On Fri, Aug 11, 2023 at 12:26 PM Andres Freund <andres@anarazel.de> wrote:
> > For example, dealing with core dumps left behind by the regression
> > tests can be annoying.
>
> Hm. I don't have a significant problem with that. But I can see it being
> problematic. Unfortunately, short of preventing core dumps from happening,
> I don't think we really can do much about that - whatever is running the tests
> shouldn't have privileges to change system wide settings about where core
> dumps end up etc.
I was unclear. I wasn't talking about managing core dumps. I was
talking about using core dumps to get a simple backtrace, that just
gives me some very basic information. I probably shouldn't have even
mentioned core dumps, because what I'm really concerned about is the
workflow around getting very basic information about assertion
failures.
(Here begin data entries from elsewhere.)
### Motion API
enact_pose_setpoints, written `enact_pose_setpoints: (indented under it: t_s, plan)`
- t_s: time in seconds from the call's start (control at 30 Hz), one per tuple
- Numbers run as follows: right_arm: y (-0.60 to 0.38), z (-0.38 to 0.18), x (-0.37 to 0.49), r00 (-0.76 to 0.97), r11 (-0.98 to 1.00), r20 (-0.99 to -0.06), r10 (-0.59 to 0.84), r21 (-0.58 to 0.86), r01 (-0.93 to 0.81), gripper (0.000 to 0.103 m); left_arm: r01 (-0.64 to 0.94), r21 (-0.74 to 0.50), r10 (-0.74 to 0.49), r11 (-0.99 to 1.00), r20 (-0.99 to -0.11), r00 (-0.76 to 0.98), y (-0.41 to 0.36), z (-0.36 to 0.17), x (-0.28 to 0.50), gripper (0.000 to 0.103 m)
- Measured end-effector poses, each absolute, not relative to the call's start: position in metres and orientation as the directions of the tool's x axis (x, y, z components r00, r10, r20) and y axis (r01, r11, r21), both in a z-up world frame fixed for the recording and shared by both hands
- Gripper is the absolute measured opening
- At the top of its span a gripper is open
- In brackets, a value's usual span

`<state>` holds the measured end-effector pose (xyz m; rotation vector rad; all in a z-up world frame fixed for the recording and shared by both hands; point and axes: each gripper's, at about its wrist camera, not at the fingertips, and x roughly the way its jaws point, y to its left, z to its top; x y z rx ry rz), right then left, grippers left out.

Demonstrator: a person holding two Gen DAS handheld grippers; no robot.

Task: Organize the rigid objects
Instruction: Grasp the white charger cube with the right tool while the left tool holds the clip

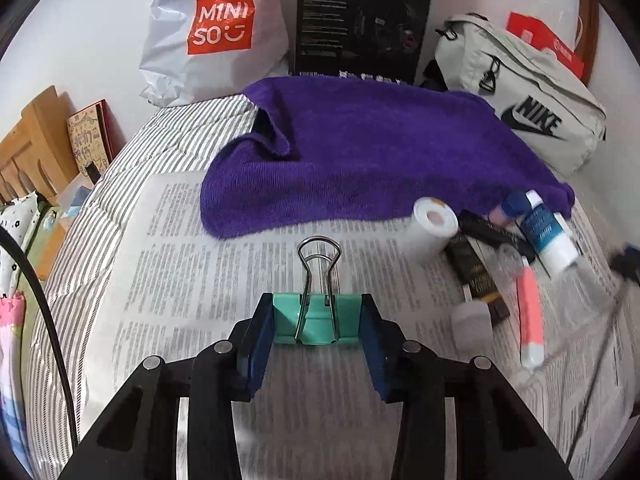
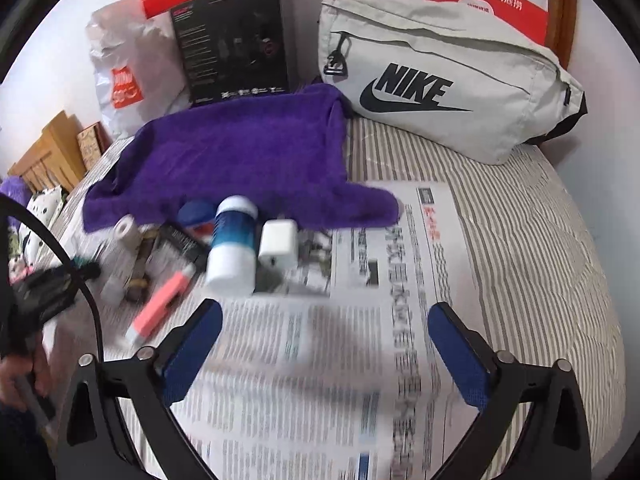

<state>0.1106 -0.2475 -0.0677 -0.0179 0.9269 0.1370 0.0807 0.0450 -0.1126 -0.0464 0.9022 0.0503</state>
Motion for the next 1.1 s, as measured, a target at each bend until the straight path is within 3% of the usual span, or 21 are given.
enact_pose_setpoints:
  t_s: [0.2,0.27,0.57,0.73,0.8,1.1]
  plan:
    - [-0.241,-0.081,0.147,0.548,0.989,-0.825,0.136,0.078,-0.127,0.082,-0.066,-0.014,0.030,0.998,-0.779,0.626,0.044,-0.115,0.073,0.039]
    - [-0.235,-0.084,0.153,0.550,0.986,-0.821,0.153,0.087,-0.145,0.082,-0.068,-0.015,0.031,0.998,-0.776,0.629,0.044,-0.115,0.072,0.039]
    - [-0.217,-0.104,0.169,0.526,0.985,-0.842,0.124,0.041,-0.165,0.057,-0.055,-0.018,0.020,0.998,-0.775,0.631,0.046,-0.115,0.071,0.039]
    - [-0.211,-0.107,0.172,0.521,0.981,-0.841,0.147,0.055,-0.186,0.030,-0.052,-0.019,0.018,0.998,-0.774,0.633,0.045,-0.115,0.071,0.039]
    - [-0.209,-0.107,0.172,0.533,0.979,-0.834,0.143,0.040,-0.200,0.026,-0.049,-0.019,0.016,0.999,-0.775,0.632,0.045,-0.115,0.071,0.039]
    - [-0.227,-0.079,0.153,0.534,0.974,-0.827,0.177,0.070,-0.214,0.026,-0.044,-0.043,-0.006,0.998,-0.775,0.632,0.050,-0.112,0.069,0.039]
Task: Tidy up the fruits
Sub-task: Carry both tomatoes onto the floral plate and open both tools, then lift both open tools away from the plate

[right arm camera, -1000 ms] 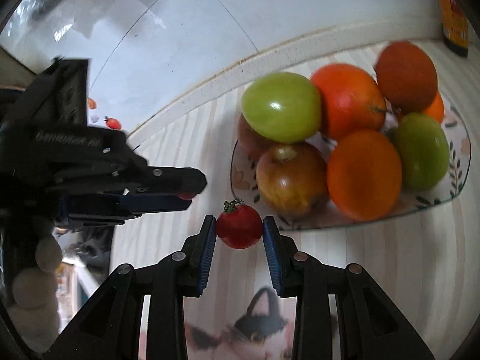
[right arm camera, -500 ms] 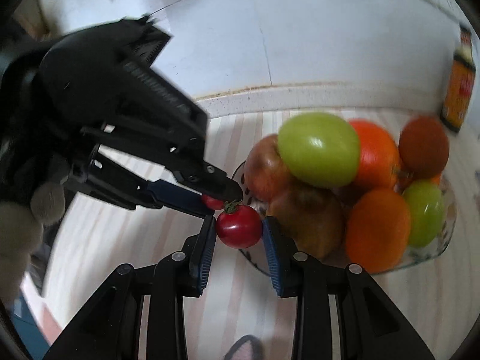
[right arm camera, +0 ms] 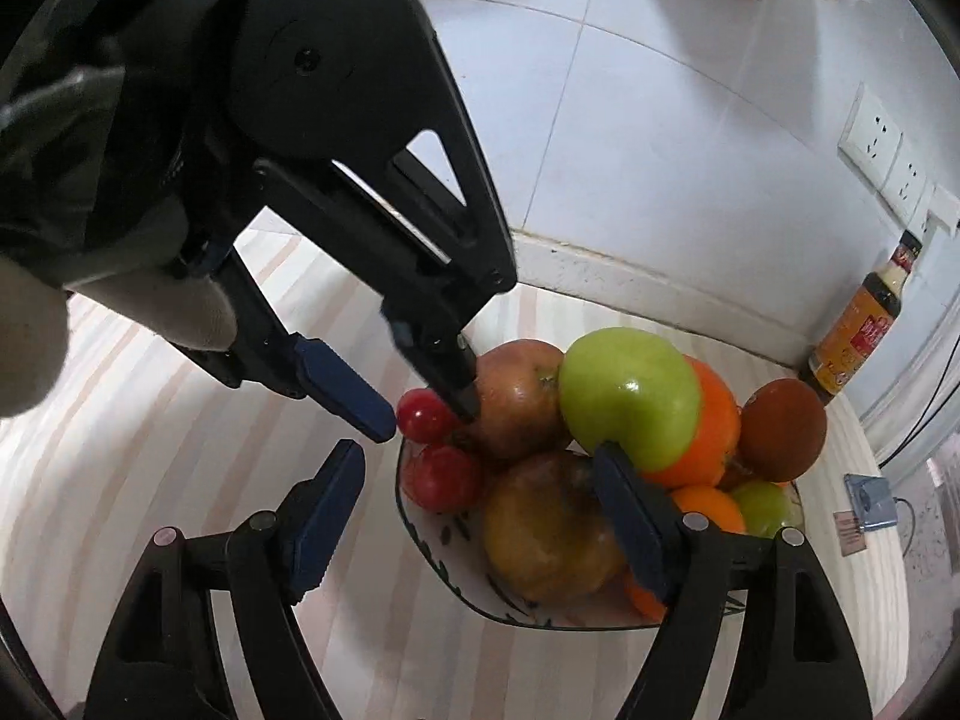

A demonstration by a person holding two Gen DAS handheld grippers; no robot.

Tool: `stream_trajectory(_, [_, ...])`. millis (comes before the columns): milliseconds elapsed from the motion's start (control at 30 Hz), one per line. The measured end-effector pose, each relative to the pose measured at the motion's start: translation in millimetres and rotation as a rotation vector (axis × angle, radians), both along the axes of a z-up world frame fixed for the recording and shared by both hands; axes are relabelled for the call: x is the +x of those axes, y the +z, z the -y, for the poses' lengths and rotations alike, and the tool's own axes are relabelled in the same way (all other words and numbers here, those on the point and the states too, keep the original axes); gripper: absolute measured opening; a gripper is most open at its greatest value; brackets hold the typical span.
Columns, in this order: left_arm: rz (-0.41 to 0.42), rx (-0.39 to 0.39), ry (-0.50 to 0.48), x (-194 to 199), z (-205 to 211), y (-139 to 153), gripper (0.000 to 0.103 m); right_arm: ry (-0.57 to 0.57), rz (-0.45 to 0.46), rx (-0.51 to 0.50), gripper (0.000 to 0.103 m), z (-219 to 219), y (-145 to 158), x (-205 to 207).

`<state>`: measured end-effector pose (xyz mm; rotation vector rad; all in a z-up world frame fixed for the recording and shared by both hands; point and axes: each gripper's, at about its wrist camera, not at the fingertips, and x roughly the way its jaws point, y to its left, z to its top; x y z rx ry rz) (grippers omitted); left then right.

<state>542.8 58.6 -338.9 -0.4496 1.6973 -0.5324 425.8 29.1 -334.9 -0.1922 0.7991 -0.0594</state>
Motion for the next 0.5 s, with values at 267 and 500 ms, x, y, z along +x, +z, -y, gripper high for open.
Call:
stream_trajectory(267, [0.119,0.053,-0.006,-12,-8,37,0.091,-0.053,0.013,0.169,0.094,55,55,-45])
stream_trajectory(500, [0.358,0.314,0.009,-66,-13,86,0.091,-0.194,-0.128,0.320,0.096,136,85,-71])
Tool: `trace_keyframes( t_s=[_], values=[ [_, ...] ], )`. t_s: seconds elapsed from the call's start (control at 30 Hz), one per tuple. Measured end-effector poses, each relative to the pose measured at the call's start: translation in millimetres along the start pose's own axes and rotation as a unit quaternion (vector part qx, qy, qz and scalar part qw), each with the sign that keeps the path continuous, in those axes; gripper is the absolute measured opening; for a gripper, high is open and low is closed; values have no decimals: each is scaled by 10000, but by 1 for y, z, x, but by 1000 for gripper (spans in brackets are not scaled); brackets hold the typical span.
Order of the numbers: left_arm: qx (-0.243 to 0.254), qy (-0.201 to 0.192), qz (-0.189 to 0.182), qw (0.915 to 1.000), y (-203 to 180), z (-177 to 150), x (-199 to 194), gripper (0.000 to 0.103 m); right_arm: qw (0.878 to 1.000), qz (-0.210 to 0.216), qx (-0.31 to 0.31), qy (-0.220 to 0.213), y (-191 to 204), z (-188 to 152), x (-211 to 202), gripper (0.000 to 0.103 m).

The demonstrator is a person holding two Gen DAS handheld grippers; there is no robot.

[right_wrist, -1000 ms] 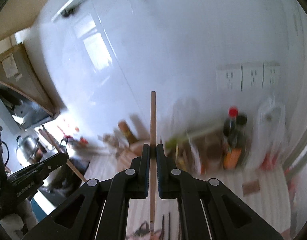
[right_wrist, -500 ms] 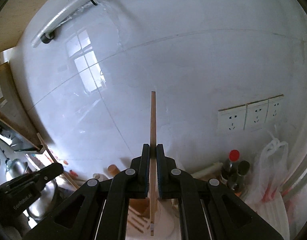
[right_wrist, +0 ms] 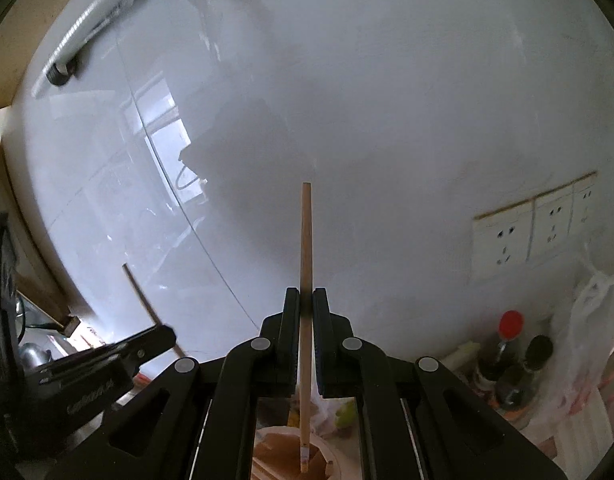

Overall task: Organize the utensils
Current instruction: 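Lower both chopsticks into the holder and open both tools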

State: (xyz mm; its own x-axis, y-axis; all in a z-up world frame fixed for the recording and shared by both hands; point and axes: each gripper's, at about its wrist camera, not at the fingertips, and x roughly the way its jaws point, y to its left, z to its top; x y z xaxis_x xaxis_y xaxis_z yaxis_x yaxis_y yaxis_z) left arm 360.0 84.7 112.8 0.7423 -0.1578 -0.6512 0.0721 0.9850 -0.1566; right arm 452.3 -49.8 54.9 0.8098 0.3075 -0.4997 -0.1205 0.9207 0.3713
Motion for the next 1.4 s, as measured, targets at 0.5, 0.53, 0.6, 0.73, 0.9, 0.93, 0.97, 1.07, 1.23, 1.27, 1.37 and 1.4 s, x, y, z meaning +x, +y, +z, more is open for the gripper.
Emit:
trace_keyframes(
  t_s=[0.5, 0.53, 0.6, 0.73, 0.9, 0.93, 0.97, 1.07, 1.23, 1.27, 1.37, 1.4],
  values=[
    [-13, 330, -239, 9992, 7, -30, 8, 4, 9989, 194, -322, 290, 4, -40, -4, 7],
    [15, 345, -237, 9991, 1, -30, 4, 4, 9986, 222, -356, 325, 5, -42, -3, 7],
    [29, 384, -244, 9990, 1, -36, 4, 4, 9982, 236, -379, 392, 3, -45, -6, 7],
    [52, 459, -233, 9987, 0, -47, 1, 4, 9972, 310, -382, 557, -2, -54, -10, 7],
    [-79, 529, -373, 9979, 2, -49, -12, 5, 9950, 448, -420, 793, -2, -64, -17, 7],
    [-96, 535, -371, 9978, 1, -51, -15, 6, 9936, 524, -435, 897, -2, -65, -19, 7],
    [-103, 546, -377, 9977, 1, -51, -17, 7, 9927, 567, -438, 965, -2, -67, -20, 7],
    [-119, 534, -307, 9980, 1, -51, -29, 13, 9898, 688, -424, 1172, -3, -72, -27, 8],
    [-285, 254, 131, 9992, 12, -53, -58, 87, 9890, 687, -391, 1252, -6, -75, -47, 35],
    [-279, 153, 260, 9992, 15, -54, -66, 87, 9895, 660, -383, 1227, -7, -75, -52, 47],
    [-312, 78, 548, 9980, 20, -62, -78, 99, 9905, 541, -381, 1204, -10, -74, -66, 65],
    [-307, 44, 625, 9976, 20, -65, -80, 103, 9907, 431, -425, 1220, -11, -75, -68, 74]
  ],
)
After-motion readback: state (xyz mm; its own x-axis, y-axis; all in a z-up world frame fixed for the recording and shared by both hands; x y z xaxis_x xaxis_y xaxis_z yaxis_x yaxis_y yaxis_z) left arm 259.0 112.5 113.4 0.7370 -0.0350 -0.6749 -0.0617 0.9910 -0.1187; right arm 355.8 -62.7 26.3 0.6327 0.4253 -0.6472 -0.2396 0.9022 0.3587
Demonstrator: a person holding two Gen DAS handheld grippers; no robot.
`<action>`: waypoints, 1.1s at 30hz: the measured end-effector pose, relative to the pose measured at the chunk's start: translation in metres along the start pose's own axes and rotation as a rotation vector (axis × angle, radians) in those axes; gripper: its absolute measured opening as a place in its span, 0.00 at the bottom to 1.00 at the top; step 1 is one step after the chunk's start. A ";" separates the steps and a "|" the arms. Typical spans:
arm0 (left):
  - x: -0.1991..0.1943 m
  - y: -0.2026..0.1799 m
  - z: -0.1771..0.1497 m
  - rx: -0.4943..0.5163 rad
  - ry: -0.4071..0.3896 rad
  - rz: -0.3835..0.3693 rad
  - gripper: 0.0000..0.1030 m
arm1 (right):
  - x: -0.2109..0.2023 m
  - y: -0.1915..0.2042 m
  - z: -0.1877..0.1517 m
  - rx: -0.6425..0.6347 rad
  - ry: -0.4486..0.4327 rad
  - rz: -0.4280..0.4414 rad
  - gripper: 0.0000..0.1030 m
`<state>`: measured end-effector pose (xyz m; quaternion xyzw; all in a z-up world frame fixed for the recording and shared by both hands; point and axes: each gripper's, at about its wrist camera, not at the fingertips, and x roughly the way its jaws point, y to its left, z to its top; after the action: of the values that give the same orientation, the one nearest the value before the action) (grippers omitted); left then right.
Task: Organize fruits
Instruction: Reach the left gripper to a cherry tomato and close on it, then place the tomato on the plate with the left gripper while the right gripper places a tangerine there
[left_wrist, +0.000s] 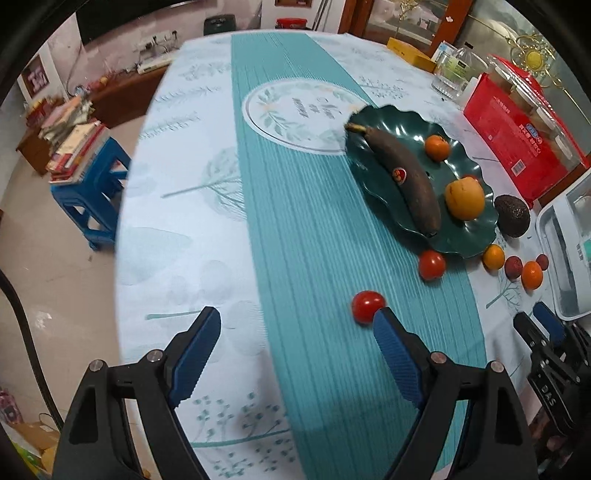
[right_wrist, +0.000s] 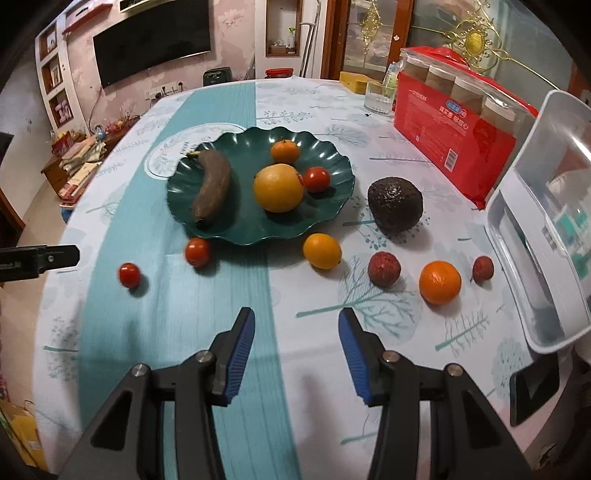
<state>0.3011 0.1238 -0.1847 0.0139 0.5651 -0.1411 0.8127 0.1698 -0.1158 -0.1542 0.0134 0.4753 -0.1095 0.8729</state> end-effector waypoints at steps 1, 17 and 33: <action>0.005 -0.002 0.001 -0.003 0.008 -0.007 0.80 | 0.005 -0.002 0.002 -0.003 -0.006 -0.004 0.46; 0.048 -0.027 0.005 -0.052 0.019 -0.099 0.65 | 0.071 -0.011 0.013 -0.087 -0.006 -0.033 0.46; 0.057 -0.038 0.004 -0.080 0.028 -0.131 0.25 | 0.085 -0.013 0.029 -0.115 -0.032 0.009 0.42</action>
<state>0.3137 0.0747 -0.2305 -0.0536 0.5814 -0.1710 0.7936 0.2360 -0.1474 -0.2084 -0.0367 0.4666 -0.0784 0.8802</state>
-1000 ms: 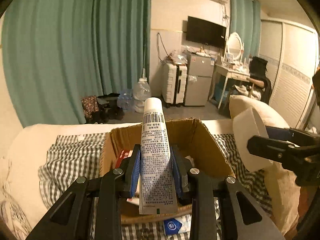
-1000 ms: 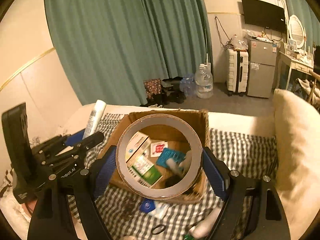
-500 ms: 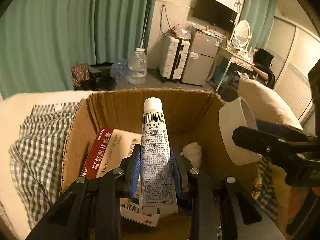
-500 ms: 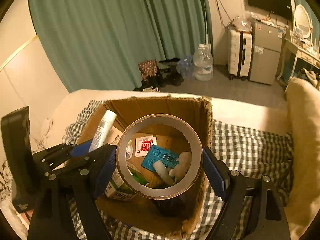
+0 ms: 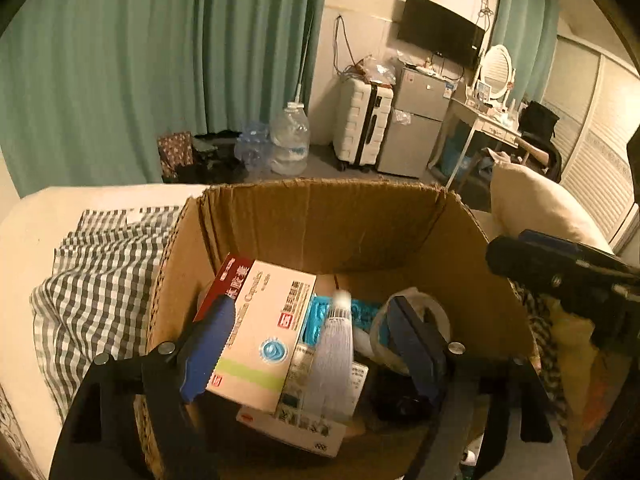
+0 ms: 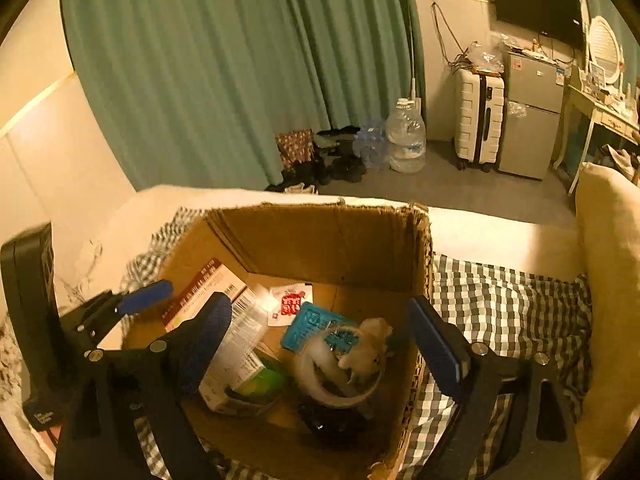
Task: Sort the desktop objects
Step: 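Carry the ointment tube and tape roll over the box and release them inside, then withdraw both open tools from the box toward the remaining items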
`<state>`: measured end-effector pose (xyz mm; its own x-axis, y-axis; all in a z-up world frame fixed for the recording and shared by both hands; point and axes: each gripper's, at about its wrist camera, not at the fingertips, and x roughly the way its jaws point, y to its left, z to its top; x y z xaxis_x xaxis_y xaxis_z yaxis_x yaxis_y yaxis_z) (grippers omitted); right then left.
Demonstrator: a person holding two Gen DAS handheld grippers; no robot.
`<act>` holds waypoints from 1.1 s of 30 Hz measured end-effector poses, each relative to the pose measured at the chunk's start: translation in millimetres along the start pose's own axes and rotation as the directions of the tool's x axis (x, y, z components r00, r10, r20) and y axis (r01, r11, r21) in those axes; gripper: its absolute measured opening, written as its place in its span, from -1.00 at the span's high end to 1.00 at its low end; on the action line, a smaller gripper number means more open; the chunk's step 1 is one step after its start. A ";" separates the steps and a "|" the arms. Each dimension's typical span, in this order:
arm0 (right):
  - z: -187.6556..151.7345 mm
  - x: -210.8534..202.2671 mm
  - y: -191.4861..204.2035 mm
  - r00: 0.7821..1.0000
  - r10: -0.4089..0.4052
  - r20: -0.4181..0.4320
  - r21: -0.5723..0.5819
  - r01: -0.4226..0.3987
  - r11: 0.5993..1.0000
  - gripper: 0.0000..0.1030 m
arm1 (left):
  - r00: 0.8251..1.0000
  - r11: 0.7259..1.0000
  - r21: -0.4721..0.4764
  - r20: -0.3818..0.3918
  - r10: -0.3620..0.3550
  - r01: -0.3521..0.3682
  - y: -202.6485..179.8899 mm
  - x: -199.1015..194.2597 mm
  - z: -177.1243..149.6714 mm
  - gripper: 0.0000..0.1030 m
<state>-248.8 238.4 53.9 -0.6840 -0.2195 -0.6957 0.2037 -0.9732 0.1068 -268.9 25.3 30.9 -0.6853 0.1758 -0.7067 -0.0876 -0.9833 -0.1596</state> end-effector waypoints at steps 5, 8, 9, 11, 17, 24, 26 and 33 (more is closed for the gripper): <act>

Not around core dumps per se.
The inconsistent approach needed to get a simple, useful backtrace for
assertion failures (along with other basic information associated with
the failure) is a real problem. Particularly when running the tests.
Most individual assertion failures that I see are for code that I'm
practically editing in real time. So shaving cycles here really
matters.
For one thing the symbol mangling that we have around the built-in
backtraces makes them significantly less useful. I really hope that
your libbacktrace patch gets committed soon, since that looks like it
would be a nice quality of life improvement, all on its own.
It would also be great if the tests spit out information about
assertion failures that was reasonably complete (backtrace without any
mangling, query text included, other basic context), reliably and
uniformly -- it shouldn't matter if it's from TAP or pg_regress test
SQL scripts. Which kind of test happened to be involved is usually not
interesting to me here (even the query text won't usually be
interesting), so being forced to think about it slows me down quite a
lot.
> > Don't you also hate it when there's a regression.diffs that just shows 20k
> > lines of subtractions? Perhaps you don't -- perhaps your custom setup makes
> > it quick and easy to get relevant information about what actually went
> > wrong.
>
> I do really hate that. At the very least we should switch to using
> restart-after-crash by default, and not start new tests once the server has
> crashed and do a waitpid(postmaster, WNOHANG) after each failing test, to see
> if the reason the test failed is that the backend died.
+1
--
Peter Geoghegan